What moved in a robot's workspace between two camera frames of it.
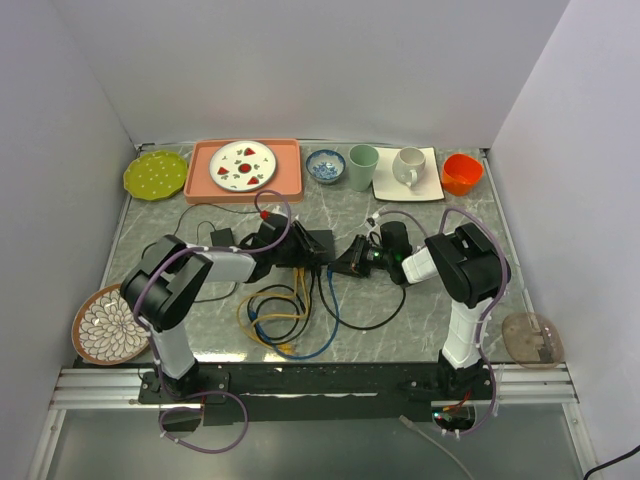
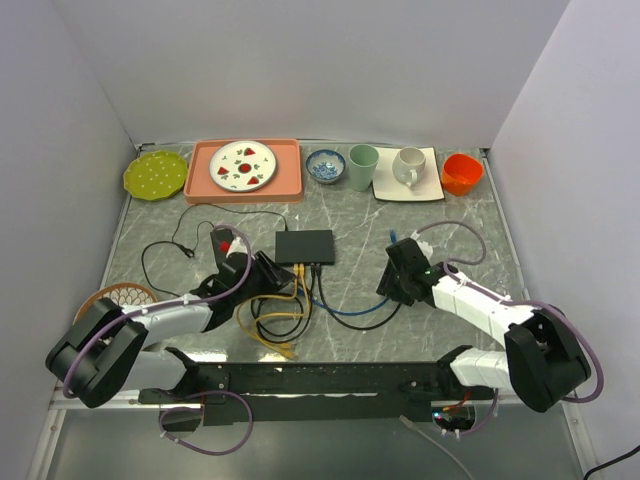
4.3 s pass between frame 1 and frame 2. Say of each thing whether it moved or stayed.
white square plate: stayed
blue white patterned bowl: stayed
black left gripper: moved
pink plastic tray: stayed
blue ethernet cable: moved
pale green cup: stayed
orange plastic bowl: stayed
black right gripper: moved
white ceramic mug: stayed
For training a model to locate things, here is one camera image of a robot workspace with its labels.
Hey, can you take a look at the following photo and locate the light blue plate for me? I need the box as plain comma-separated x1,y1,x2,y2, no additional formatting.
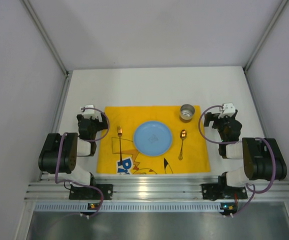
133,121,173,157

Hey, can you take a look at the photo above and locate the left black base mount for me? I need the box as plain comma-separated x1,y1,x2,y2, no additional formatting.
68,184,114,200

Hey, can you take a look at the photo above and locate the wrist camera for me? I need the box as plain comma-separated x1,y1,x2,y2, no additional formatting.
218,102,236,119
80,104,97,119

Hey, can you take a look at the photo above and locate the aluminium corner post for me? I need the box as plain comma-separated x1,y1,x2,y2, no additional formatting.
20,0,69,77
243,0,289,72

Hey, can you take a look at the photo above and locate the metal cup with brown base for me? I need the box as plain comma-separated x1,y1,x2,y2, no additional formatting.
179,104,196,123

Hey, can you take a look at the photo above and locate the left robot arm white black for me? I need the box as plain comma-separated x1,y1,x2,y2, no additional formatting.
38,113,109,188

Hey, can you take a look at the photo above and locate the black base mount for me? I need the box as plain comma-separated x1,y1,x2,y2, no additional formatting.
68,184,114,200
201,183,248,201

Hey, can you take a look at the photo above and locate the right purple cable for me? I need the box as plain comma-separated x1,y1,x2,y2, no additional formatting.
198,105,277,216

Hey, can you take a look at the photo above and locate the purple cable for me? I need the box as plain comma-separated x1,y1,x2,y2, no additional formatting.
54,106,110,216
198,105,277,216

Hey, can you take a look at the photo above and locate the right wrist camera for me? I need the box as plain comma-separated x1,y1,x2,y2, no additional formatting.
218,102,236,119

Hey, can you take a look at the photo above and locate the gold spoon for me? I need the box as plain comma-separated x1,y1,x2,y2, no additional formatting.
178,129,187,161

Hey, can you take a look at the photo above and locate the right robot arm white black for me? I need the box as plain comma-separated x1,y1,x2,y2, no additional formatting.
202,112,288,187

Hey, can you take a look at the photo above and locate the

---

EXERCISE DESCRIPTION
Please repeat the records above exactly, omitting any pictures they contain.

EXERCISE ANSWER
What moved in a robot's workspace between two camera frames of it.
4.3 s pass between frame 1 and frame 2. Say of each thing whether it moved or stayed.
white square plate: stayed
blue white patterned bowl: stayed
black left gripper: moved
pink plastic tray: stayed
blue ethernet cable: moved
pale green cup: stayed
orange plastic bowl: stayed
black right gripper: moved
white ceramic mug: stayed
For training a model to locate things, here is one camera image of a robot workspace with its labels.
Hey, can you take a look at the following photo and locate the light blue plate for me? I need the box as plain comma-separated x1,y1,x2,y2, no additional formatting.
133,121,173,157

Hey, can you take a look at the photo above and locate the left black base mount for me? I need the box as plain comma-separated x1,y1,x2,y2, no additional formatting.
68,184,114,200

Hey, can you take a look at the photo above and locate the wrist camera for me? I need the box as plain comma-separated x1,y1,x2,y2, no additional formatting.
218,102,236,119
80,104,97,119

Hey, can you take a look at the photo above and locate the aluminium corner post for me? I need the box as plain comma-separated x1,y1,x2,y2, no additional formatting.
20,0,69,77
243,0,289,72

Hey, can you take a look at the photo above and locate the metal cup with brown base for me? I need the box as plain comma-separated x1,y1,x2,y2, no additional formatting.
179,104,196,123

Hey, can you take a look at the photo above and locate the left robot arm white black for me? I need the box as plain comma-separated x1,y1,x2,y2, no additional formatting.
38,113,109,188

Hey, can you take a look at the photo above and locate the black base mount for me? I need the box as plain comma-separated x1,y1,x2,y2, no additional formatting.
68,184,114,200
201,183,248,201

Hey, can you take a look at the photo above and locate the right purple cable for me? I need the box as plain comma-separated x1,y1,x2,y2, no additional formatting.
198,105,277,216

Hey, can you take a look at the photo above and locate the purple cable for me? I need the box as plain comma-separated x1,y1,x2,y2, no additional formatting.
54,106,110,216
198,105,277,216

Hey, can you take a look at the photo above and locate the right wrist camera for me? I need the box as plain comma-separated x1,y1,x2,y2, no additional formatting.
218,102,236,119

Hey, can you take a look at the photo above and locate the gold spoon for me? I need the box as plain comma-separated x1,y1,x2,y2, no additional formatting.
178,129,187,161

Hey, can you take a look at the photo above and locate the right robot arm white black for me? I need the box as plain comma-separated x1,y1,x2,y2, no additional formatting.
202,112,288,187

Hey, can you take a look at the photo above and locate the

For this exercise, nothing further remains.